- Exercise: Lines from the listing that hold the string "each" are what you should return.

- Available data:

* * * * * * * * *

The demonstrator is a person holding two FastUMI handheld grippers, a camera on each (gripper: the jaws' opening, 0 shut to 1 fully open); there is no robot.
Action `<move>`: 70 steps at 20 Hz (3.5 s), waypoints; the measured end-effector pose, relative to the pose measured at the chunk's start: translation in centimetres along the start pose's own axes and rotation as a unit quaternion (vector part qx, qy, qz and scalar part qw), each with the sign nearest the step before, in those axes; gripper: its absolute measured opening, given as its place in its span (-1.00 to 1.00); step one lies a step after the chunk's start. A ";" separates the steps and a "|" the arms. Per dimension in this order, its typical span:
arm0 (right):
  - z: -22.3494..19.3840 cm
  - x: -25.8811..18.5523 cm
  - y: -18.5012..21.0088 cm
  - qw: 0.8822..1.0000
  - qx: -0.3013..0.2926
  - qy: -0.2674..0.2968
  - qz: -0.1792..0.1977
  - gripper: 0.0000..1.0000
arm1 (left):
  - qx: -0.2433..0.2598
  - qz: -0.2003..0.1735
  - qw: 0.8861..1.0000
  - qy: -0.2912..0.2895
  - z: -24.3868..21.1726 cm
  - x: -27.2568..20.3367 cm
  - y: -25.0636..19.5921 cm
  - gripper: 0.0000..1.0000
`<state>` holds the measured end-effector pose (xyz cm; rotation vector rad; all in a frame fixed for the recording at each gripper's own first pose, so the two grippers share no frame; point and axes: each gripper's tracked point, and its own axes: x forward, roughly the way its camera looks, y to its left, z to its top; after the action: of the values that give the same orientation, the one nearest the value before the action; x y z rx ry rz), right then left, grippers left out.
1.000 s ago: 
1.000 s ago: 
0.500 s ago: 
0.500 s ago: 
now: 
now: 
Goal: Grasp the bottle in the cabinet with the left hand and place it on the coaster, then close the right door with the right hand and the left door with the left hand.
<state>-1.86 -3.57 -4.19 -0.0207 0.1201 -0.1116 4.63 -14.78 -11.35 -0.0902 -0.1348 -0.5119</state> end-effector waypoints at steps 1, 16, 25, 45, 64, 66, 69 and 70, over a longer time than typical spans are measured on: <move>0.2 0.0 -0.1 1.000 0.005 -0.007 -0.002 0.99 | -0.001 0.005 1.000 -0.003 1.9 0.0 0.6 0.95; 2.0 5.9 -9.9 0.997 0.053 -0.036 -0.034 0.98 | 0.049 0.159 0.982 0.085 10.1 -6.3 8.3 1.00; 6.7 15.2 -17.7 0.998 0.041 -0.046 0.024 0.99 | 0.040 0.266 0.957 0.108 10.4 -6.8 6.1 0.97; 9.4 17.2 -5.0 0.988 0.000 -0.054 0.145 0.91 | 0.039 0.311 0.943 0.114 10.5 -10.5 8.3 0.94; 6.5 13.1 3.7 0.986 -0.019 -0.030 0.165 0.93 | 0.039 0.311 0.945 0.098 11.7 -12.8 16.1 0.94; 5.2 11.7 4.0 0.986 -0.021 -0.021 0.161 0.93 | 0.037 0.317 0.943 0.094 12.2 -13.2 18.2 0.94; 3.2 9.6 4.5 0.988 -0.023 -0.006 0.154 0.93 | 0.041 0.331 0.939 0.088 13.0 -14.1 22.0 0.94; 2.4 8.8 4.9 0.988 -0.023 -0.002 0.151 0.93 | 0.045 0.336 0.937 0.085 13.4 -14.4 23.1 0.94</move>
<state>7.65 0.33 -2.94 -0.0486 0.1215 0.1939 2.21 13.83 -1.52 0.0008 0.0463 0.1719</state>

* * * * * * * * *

- Response to the exercise:
The demonstrator is a person holding two FastUMI handheld grippers, a camera on each (gripper: the jaws' opening, 0 shut to 1 fully open); there is no robot.
Action `<move>`: 70 steps at 20 Hz (3.5 s), waypoints; the measured end-effector pose, relative to the pose measured at the chunk's start: translation in centimetres along the start pose's own axes and rotation as a unit quaternion (vector part qx, qy, qz and scalar part qw), each with the sign nearest the step before, in those axes; gripper: its absolute measured opening, given as its place in its span (-1.00 to 1.00); step one lies a step after the chunk's start. A ";" separates the steps and a "|" the arms. Per dimension in this order, its typical span:
`<state>` holds the measured end-effector pose (xyz cm; rotation vector rad; all in a frame fixed for the recording at each gripper's own first pose, so the two grippers share no frame; point and axes: each gripper's tracked point, and its own axes: x forward, roughly the way its camera looks, y to its left, z to its top; after the action: of the values that give the same orientation, the one nearest the value before the action; x y z rx ry rz), right then left, grippers left out.

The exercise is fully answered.